§ **TASK DETAILS**
The response must consist of the complete listing below, reproduced without alteration.

#####

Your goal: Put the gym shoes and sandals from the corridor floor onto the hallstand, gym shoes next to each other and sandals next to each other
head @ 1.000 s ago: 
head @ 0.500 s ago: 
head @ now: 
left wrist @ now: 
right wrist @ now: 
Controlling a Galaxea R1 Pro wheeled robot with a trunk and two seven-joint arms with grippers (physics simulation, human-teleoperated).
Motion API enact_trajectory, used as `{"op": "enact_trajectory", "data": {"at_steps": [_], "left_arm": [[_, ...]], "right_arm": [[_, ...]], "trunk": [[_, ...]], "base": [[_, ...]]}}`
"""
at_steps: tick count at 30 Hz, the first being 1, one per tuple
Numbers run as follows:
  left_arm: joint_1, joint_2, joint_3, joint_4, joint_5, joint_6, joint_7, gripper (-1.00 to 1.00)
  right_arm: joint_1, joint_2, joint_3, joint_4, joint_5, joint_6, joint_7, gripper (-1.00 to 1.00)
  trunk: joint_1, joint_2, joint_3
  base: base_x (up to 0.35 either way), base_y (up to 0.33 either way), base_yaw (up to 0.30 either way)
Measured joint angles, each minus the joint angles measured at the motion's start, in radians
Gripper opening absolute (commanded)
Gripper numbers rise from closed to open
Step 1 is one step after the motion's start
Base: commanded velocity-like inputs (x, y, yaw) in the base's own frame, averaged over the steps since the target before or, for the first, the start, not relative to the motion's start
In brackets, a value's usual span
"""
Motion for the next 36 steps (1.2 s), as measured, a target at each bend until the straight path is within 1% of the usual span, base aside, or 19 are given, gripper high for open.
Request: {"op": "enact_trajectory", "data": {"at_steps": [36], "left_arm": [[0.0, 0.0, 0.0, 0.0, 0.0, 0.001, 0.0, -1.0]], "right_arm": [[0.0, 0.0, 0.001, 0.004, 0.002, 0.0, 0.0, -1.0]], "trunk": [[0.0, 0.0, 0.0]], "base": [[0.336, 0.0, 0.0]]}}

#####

§ **RESPONSE BELOW**
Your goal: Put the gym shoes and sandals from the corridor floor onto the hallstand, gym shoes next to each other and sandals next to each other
head @ 1.000 s ago: 
head @ 0.500 s ago: 
head @ now: 
left wrist @ now: 
right wrist @ now: 
Controlling a Galaxea R1 Pro wheeled robot with a trunk and two seven-joint arms with grippers (physics simulation, human-teleoperated).
Motion API enact_trajectory, used as `{"op": "enact_trajectory", "data": {"at_steps": [_], "left_arm": [[_, ...]], "right_arm": [[_, ...]], "trunk": [[_, ...]], "base": [[_, ...]]}}`
"""
at_steps: tick count at 30 Hz, the first being 1, one per tuple
Numbers run as follows:
  left_arm: joint_1, joint_2, joint_3, joint_4, joint_5, joint_6, joint_7, gripper (-1.00 to 1.00)
  right_arm: joint_1, joint_2, joint_3, joint_4, joint_5, joint_6, joint_7, gripper (-1.00 to 1.00)
  trunk: joint_1, joint_2, joint_3
  base: base_x (up to 0.35 either way), base_y (up to 0.33 either way), base_yaw (up to 0.30 either way)
Measured joint angles, each minus the joint angles measured at the motion's start, in radians
Gripper opening absolute (commanded)
Gripper numbers rise from closed to open
Step 1 is one step after the motion's start
Base: commanded velocity-like inputs (x, y, yaw) in the base's own frame, averaged over the steps since the target before or, for the first, the start, not relative to the motion's start
In brackets, a value's usual span
"""
Motion for the next 36 steps (1.2 s), as measured, a target at each bend until the straight path is within 1% of the usual span, base aside, or 19 are given, gripper high for open.
Request: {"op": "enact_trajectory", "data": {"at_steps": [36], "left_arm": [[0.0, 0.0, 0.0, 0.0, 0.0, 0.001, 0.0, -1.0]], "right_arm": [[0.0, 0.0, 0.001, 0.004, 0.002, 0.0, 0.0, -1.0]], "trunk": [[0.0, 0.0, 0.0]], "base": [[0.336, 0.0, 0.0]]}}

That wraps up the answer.